A era do streaming - embora não isso não seja uma regra - tem estimulado faixas cada vez mais curtas, dispersas e perambulantes por playlists. Chromatica resgata o conceito do álbum temático, uma fórmula da música pop gestada desde o Sgt Pepper's lonely hearts club band (1967), dos Beatles. O disco tenta provocar uma imersão no planeta homônimo, com começo, meio e fim. A narrativa é dividida em três partes por "intervalos" de música clássica, que lembram trilhas sonoras cinematográficas. O disco também carrega tradições do “non-stop”, em que algumas músicas se conectam entre as transições. "Por favor, escutem do começo ao fim, não precisa colocar no aleatório. Essa é a minha verdadeira história", pediu a cantora no Twitter.

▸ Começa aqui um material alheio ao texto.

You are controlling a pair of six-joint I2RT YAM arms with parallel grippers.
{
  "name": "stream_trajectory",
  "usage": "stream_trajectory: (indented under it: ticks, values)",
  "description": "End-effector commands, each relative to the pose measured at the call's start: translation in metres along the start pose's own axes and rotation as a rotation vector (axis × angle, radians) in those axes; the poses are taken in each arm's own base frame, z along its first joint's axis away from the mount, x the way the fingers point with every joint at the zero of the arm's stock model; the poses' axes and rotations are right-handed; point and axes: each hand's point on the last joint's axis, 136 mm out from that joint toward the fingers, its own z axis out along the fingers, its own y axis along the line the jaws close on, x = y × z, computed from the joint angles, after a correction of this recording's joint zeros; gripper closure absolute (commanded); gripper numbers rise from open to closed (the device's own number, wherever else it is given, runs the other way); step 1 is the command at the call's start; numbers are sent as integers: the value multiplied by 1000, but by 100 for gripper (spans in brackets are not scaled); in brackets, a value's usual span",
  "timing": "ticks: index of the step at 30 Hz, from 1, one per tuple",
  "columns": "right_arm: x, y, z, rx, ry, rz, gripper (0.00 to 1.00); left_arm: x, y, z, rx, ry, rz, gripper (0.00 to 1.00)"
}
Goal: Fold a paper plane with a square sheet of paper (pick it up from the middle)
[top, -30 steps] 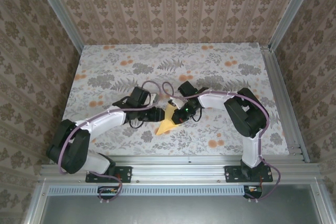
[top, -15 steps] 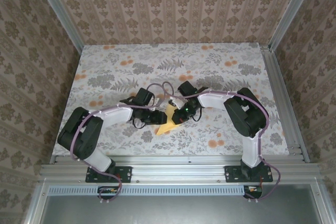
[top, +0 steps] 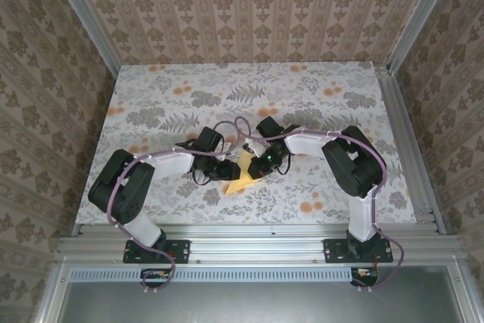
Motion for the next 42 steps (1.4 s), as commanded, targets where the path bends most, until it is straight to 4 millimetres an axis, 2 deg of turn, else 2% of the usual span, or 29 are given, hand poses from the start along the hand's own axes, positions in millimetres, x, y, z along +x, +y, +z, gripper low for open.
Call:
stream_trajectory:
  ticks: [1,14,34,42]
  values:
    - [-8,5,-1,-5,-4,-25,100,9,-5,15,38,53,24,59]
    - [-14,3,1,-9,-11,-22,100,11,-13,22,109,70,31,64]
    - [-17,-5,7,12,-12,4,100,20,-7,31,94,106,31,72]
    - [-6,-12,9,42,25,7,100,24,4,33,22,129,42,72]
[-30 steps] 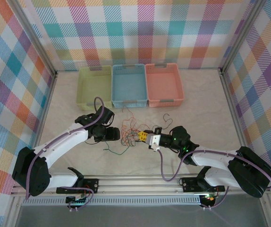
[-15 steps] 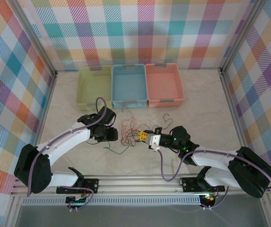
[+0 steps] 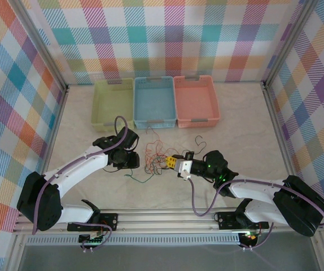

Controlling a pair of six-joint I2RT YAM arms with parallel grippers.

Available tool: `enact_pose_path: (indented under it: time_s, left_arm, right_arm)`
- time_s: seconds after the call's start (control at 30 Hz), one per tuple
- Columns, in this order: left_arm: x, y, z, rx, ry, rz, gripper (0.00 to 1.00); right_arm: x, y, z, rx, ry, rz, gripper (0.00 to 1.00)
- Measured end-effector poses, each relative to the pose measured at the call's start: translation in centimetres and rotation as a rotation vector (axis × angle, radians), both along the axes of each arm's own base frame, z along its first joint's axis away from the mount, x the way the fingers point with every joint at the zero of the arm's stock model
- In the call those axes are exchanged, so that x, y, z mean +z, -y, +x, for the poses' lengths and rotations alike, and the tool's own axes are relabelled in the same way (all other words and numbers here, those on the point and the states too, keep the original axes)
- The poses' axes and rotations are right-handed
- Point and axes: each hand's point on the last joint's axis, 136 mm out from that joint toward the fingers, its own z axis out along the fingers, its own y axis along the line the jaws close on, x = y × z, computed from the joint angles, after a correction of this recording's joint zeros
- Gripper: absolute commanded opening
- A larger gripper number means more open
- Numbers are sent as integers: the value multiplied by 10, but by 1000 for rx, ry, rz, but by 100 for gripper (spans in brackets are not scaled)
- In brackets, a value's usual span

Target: Untangle the cables

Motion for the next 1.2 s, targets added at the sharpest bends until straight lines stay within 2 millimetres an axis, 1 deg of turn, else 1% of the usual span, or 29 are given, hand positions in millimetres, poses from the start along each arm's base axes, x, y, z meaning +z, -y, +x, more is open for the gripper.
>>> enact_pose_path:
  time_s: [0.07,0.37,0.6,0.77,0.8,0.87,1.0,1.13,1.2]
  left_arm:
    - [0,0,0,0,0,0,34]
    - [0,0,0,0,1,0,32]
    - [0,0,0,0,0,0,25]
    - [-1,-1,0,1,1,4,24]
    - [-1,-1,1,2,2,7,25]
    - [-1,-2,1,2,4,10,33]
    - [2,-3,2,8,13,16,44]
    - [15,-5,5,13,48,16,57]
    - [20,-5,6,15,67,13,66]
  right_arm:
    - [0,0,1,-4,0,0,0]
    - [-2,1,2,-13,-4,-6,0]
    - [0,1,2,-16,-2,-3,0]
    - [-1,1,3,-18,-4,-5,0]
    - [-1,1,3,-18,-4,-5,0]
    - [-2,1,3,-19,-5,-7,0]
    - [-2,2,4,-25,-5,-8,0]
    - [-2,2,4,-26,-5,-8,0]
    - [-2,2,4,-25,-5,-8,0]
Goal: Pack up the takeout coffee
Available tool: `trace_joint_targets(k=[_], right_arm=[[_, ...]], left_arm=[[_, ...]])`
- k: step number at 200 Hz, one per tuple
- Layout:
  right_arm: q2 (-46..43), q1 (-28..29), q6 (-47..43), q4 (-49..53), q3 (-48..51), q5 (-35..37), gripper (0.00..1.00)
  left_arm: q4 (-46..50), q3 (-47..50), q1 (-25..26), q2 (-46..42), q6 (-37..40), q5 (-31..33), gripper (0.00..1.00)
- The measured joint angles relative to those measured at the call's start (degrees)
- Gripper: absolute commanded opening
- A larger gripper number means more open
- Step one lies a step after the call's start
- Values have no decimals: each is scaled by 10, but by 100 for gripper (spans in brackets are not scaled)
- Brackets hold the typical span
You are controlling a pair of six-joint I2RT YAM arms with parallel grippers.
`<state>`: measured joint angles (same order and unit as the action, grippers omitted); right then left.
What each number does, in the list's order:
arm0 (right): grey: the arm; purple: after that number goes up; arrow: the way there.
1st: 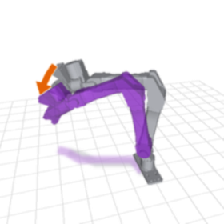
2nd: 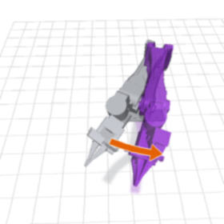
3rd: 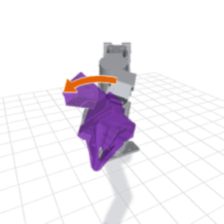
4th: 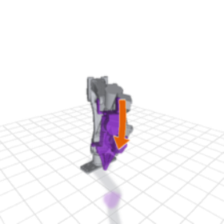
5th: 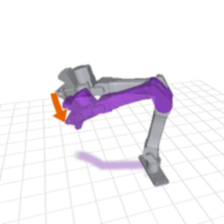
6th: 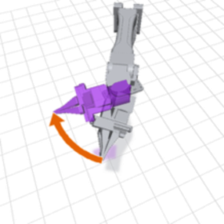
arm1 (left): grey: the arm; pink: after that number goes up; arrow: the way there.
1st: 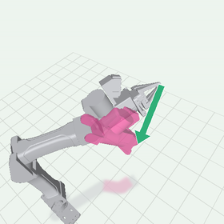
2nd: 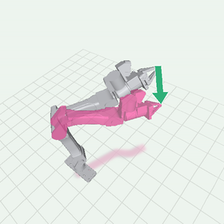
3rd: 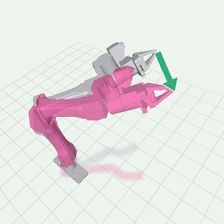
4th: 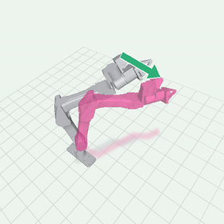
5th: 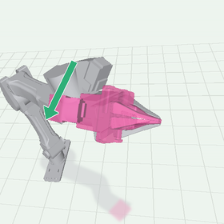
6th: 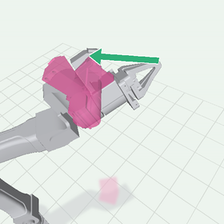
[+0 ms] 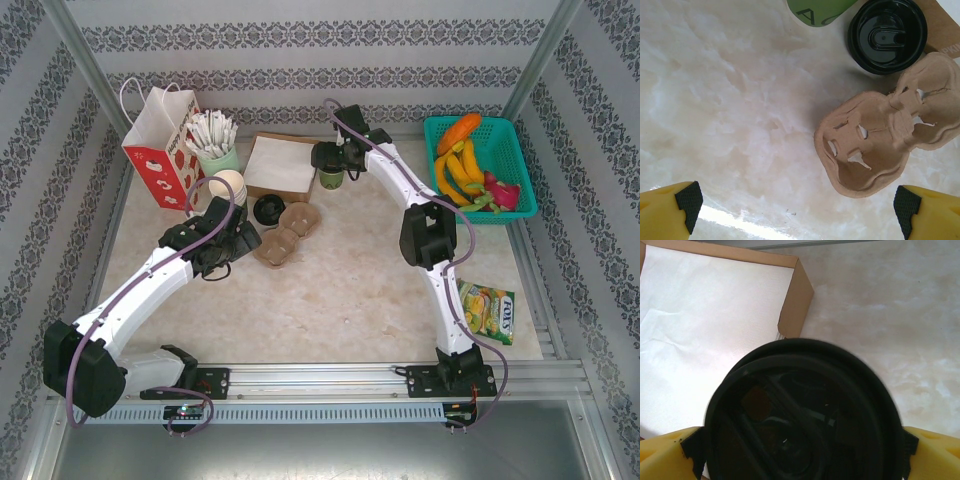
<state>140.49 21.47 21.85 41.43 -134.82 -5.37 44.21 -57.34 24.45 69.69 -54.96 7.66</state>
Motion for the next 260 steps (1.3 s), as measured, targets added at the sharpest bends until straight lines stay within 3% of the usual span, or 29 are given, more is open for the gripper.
trace_joint_targets(k=[66,119,146,186,218,260], right_arm=[[-101,0,-11,-7,66,6,98],[-338,25,-23,-141,370,40,98],[-435,80,-31,-203,492,90,98],[-492,143,-49,-264,582,172,98],[-527,124,-25,-316,661,210,98],[-582,72,25,-392,740,209,98]], left_arm=[[9,-18,-27,0,6,0,100],[36,-135,-57,-21,33,52,100],[36,-187,-133,-29,44,63,100],[28,-221,-279,-18,32,42,100],[29,-268,-340,45,-5,18,100],[16,-307,-360,118,-44,-7,100]])
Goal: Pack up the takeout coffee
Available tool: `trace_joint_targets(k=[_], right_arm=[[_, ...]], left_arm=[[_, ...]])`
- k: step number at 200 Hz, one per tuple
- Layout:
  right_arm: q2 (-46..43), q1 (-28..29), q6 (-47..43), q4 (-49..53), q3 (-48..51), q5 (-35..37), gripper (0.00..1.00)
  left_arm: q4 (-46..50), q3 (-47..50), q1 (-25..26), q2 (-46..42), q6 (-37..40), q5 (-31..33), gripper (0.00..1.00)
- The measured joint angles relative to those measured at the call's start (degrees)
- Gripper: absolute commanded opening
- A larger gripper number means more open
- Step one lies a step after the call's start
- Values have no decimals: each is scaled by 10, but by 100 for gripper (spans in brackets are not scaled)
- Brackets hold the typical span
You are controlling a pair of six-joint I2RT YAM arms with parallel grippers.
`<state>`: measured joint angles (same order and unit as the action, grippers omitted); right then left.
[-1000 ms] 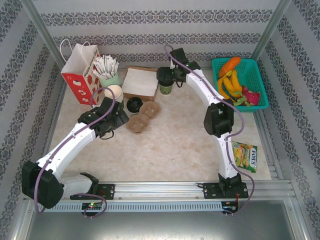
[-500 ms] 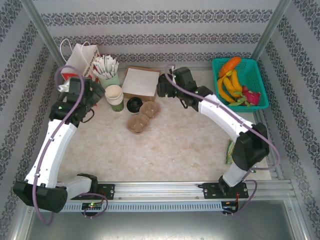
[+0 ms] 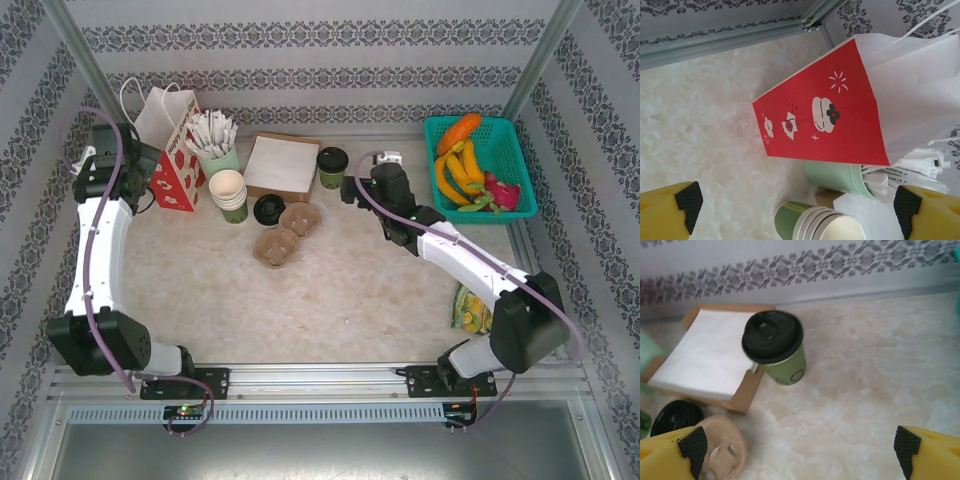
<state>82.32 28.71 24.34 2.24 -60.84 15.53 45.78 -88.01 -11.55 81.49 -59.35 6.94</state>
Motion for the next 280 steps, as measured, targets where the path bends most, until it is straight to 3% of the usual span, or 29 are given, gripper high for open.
trace_joint_targets(k=[44,114,146,162,203,247,280], right_arm=[[-43,-5,13,-31,36,1,98],[-87,-5,14,-33,64,23,98],[-104,-6,14,-33,74,36,98],[-109,-9,14,-33,76,38,98],[-110,-9,14,-33,78,40,98],[-110,-9,7,-33,78,24,98],[-100,-4,-19,-33,78,2,98]], left_arm=[[6,-117,-3,110,-40,-34,96],[74,-204,-6,234,-110,-66,76],[83,-217,-6,244,-119,-64,53],[85,-223,-6,244,-120,-63,47],[93,-250,-6,251,-115,-63,14],[99,-260,-12,257,-102,-65,4],[99,-249,-26,245,-84,-65,2]])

O imaginário sci-fi é escancarado em Alice, que abre o disco. Gaga desabafa sobre sua necessidade por escapismo, como o ouvinte que vive mais um dia da quarentena. "De saco cheio e cansada de acordar / Gritando a plenos pulmões / Pensando que devo ter me deixado para trás", canta. "Meu nome não é Alice / Mas eu vou continuar procurando / Vou continuar procurando pelo país das maravilhas", repete no refrão, com vocais e batidas grandiosas.

Rain on me, com Ariana Grande, é um hino de positividade para as pistas. As colaborações, inclusive, são certeiras. Com Ariana, a cantora flerta com um público mais jovem que não acompanhou muito bem o seu ápice - entre 2009 e 2012. Gaga se aproxima do imenso fandom do K-Pop ao colaborar com o fenômeno coreano BLACKPINK em Sour candy, uma divertida house music que funciona como boa experimentação para ambas artistas. Sine from above, colaboração com Elton John, também foge do senso comum por não ser uma balada de piano. Lady Gaga leva o septuagenário para a boate em uma música celestialmente eletrônica. "Quando eu era jovem, eu me sentia imortal / E nem um dia se passou sem uma luta / Eu vivi meus dias apenas pelas noites”, canta o britânico na bela composição.

 (Foto: Divulgação)
Foto: Divulgação


Também existe espaço para as fragilidades da cantora, que tem falado abertamente sobre problemas psicológicos. Na faixa 911 (número para chamadas de emergência nos EUA), a artista desabafa sobre a sua relação com os antipsicóticos, entre vozes robóticas e sintetizadores frenéticos. Replay, apesar de dançante, é uma metáfora para crises de ansiedade. "Todo santo dia, sim, eu cavo uma cova". Free women e Plastic doll são faixas sobre liberdade. "O que estou vendo é real, ou é apenas um sinal? / É tudo virtual? / Nós poderíamos ser amantes, mesmo que por esta noite / Poderíamos ser qualquer coisa que você quisesse”, canta Gaga, em um nítido zeitgeist, na forte Enigma. Nesse caldeirão tecnológico, Babylon é o regúgio para a cultura ballroom, evocando clubes recheados de voguing e drag queens.

Com tantos convites para dançar, é paradoxal que o Chromatica tenha chegado ao público quando parte considerável do Ocidente ainda se encontra em isolamento social devido à pandemia do coronavírus. Ao se tornar um álbum para ouvir em casa, essa experiência eletrônica é ressignificada. O processo de colocar fones de ouvido, fechar os olhos, sentir as batidas sintéticas e imaginar a pista de dança pode ser um procedimento para mentalizar a volta da normalidade com menos aflição. É um ritual semelhante ao daquele herói que embarcou na nave espacial, rumo a um novo mundo.